Russischer Darknet-Gauner mit Bitcoin im Wert von 820 Millionen US-Dollar in Thailand verhaftet

Die thailändische Polizei hat einen russischen Staatsbürger festgenommen, der die Nummer zwei in einer internationalen Organisation für Cyberkriminalität sein soll, berichtet die Bangkok Post.

Sergei Sergejevitsch Medwedew wurde am vergangenen Freitag, dem 2. Februar, in Bangkok von der Thai Crime Suppression Division (CSD) auf Antrag des US Federal Bureau of Investigation (FBI) verhaftet. Ein Laptop und Dokumente wurden von der CSD als Beweismittel beschlagnahmt.

Die Bangkok Post will von einer unbekannten Quelle erfahren haben, dass Medvedev zum Zeitpunkt seiner Verhaftung über 100.000 Bitcoin (BTC) bei sich hatte, was aktuell etwa 820 Millionen US-Dollar entspricht. 

Bei Medwedew soll es sich um den Administrator der Dark Web Site Infraud handeln, die durch ihren Slogan "In Fraud We Trust" bekannt wurde, was soviel bedeutet wie "Wir vertrauen auf Betrug" (angelehnt an den amerikanischen Wahlspruch "In God We Trust"). Bei Infraud wurde mit gestohlener Kreditkarten, Identitäten und illegal beschafften Regierungsdokumenten gehandelt.

Am 7. Februar hatte das US-Justizministerium (DOJ) Anklage gegen 36 Personen wegen einer vermuteten Beteiligung bei Infraud erhoben. Das DOJ hat insgesamt bereits 13 Kriminelle aus 17 Ländern verhaftet, die Opfer von über 530 Mio. US-Dollar betrogen haben und insgesamt 2,2 Mrd. US-Dollar an Verlusten verantworten sollen.

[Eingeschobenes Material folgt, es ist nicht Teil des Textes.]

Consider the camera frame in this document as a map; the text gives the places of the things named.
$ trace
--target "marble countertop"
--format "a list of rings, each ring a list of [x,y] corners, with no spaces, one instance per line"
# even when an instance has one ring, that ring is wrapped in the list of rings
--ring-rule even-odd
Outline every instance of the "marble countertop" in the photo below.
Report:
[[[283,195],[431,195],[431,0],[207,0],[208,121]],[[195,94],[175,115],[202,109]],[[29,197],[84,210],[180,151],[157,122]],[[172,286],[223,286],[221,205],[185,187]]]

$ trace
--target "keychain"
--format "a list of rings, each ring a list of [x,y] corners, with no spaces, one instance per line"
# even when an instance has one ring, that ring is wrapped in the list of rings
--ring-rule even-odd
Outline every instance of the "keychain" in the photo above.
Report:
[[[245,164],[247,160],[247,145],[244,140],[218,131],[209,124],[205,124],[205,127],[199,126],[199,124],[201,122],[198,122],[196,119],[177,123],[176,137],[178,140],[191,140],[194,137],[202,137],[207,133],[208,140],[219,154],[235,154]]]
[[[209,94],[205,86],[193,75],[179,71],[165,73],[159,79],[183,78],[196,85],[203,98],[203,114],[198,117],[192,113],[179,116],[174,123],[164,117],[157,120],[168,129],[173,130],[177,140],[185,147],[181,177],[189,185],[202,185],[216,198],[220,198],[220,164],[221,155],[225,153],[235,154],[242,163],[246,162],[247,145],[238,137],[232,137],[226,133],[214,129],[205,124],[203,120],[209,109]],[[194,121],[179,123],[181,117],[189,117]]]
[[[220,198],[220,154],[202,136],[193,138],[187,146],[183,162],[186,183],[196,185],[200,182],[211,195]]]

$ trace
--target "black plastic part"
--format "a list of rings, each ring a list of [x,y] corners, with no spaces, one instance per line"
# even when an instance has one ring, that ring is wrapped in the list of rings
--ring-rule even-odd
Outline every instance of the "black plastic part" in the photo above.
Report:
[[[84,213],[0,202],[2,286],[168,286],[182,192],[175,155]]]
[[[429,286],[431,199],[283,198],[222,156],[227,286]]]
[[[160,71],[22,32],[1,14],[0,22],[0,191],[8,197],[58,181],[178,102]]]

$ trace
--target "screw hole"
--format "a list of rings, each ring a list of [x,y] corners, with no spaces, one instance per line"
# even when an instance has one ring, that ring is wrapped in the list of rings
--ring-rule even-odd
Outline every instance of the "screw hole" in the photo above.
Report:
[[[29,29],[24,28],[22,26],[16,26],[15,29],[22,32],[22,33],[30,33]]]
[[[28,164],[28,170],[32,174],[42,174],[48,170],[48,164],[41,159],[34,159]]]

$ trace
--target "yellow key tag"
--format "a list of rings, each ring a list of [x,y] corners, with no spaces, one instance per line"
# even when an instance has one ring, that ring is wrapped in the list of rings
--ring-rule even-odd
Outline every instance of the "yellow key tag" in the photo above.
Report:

Bei den Ermittlungen, die schließlich zur Festnahme führten, waren laut der Bangkok Post die USA, Australien, Großbritannien, Frankreich, Italien, Kosovo, Serbien und Thailand beteiligt.

Es wird vermutet, dass Infraud 2010 von dem ukrainischen Staatsbürger Swjatoslaw Bondarek gegründet wurde. Von Bondarek fehlt seit dem Jahr 2015 aber jede Spur. Es ist das gleiche Jahr, in dem Medwedew offenbar die Kontrolle über Infraud übernahm.

Die Cybersecurity-Nachrichtenseite CyberScoop behauptet, dass Medwedew angeblich einen "Treuhandservice" für Infraud betrieben habe. Dieser soll laut der Erklärung des DOJ...

"...illegale Währungstransaktionen zwischen den Mitgliedern ermöglicht und durch einen Screening-Prozess sichergestellt haben, dass nur qualitativ hochwertige Verkäufer von gestohlenen Kreditkarten von Schmuggelware und persönlichen Informationen zum Zug kamen."

Bei Infraud war es offenbar untersagt, mit gestohlenen Informationen von Opfern in Russland zu handeln, eine Regel, die vielen Cyberkriminalitätsgruppen gemeinsam ist, schreibt CyberScoop.

In Russland ist die Webseite der Bangkok Post aktuell nicht erreichbar. Die russische Nachrichtenagentur RBK hat in einem Artikel über die Verhaftung von Medwedew einen Link zu einer zwischengespeicherten Version des Bangkok Post-Artikels veröffentlicht.